PROBLEM STATEMENT » With the line containing "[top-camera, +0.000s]" as the starting point, write out each line exactly through the final line of the listing, both ends included.

DATA EXCERPT »
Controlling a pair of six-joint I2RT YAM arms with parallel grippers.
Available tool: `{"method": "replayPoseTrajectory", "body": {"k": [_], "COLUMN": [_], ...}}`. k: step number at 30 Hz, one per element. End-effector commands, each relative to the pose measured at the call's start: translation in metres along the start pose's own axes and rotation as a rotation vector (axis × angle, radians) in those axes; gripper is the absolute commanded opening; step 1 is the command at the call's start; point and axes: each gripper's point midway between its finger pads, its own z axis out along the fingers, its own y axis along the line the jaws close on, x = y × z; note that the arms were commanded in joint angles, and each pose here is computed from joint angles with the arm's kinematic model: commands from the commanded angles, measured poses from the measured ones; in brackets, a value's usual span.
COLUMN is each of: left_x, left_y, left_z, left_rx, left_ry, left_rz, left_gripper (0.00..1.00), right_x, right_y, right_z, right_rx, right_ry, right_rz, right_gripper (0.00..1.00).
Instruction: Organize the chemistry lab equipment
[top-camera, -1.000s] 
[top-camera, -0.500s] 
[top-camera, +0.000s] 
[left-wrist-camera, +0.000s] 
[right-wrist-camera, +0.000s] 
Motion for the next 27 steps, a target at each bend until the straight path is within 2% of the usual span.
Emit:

ANSWER SPACE »
[top-camera, +0.000s] 
[left-wrist-camera, +0.000s] 
[right-wrist-camera, +0.000s] 
Motion for the next 27 steps, a target at each bend until the straight path is within 2% of the usual span.
Emit:

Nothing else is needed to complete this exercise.